• TASK TO COMPLETE:
Print the whole listing again exactly, keeping no pictures in it.
+ + + +
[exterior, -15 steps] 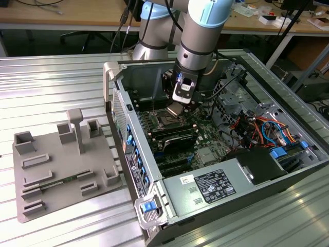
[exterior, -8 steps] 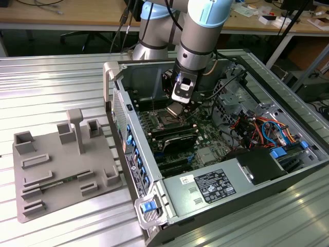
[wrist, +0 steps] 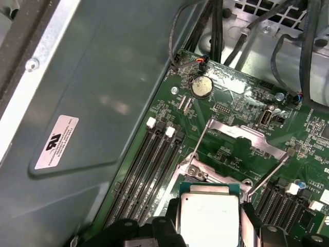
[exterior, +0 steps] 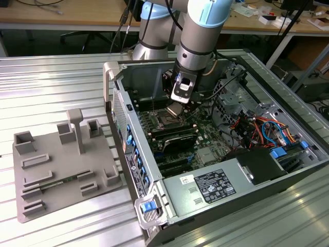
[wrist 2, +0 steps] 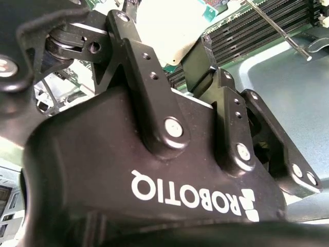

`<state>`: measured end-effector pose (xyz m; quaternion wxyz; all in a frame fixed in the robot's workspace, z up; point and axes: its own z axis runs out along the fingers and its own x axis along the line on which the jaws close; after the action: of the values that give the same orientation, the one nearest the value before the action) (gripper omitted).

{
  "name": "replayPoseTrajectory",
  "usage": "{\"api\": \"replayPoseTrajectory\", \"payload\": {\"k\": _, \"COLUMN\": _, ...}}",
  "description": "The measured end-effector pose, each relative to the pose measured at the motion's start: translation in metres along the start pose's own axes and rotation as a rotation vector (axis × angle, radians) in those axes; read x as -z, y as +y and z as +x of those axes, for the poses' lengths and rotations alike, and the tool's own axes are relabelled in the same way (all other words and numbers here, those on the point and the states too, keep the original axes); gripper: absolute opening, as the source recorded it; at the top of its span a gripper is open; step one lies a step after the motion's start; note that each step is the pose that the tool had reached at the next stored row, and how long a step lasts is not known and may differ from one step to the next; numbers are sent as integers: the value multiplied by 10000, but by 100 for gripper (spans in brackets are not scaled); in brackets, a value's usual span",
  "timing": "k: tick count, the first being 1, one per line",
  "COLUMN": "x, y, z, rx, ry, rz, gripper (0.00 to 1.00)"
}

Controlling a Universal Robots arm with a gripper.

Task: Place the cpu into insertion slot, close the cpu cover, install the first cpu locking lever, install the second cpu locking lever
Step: 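Place the cpu into insertion slot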

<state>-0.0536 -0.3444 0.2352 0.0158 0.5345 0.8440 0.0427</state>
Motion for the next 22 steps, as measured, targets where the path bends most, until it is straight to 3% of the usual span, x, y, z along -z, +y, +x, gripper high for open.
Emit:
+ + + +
• ANSWER TO THE PROBLEM:
[exterior, -15 steps] 
[exterior, -8 steps] 
[wrist, +0 steps] 
[exterior, +0 steps] 
[wrist 2, +0 steps] 

`<state>`: measured end-effector pose (xyz m; quaternion wxyz; all in a frame fixed in the robot's workspace, z up; point and axes: its own z axis runs out along the fingers and its own x axis along the line on which the jaws close; after the action: of the values that give the same orientation, the one nearest the value before the action) (gripper omitted).

{
  "name": "replayPoseTrajectory",
  "usage": "{\"api\": \"replayPoseTrajectory\", \"payload\": {\"k\": _, \"COLUMN\": _, ...}}",
  "description": "The measured end-effector pose, each relative to the pose measured at the motion's start: translation in metres along the start pose's own axes and rotation as a rotation vector (axis × angle, radians) in those axes; read x as -z, y as +y and z as +x of those axes, for the poses' lengths and rotations alike, and the tool's own axes are relabelled in the same way (all other words and numbers here, those on the point and the states too, keep the original axes); gripper: absolute opening, as the source recorded it; at the top of its span a gripper is open; step one lies a step after the motion's start; note that each step is the pose that the tool had reached at the next stored row, and how long a step lasts is not known and may differ from one step to the next; numbers are sent as integers: the value multiplied by 10000, but by 100 for gripper (spans in brackets are not scaled); in brackets, a value's usual span",
  "timing": "k: tick count, the first being 1, one per line",
  "COLUMN": "x, y, z, rx, ry, rz, gripper (0.00 to 1.00)"
}

Controlling a Universal Robots arm with a gripper.

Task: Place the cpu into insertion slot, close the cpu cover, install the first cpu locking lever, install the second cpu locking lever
Step: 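Place the cpu into insertion slot
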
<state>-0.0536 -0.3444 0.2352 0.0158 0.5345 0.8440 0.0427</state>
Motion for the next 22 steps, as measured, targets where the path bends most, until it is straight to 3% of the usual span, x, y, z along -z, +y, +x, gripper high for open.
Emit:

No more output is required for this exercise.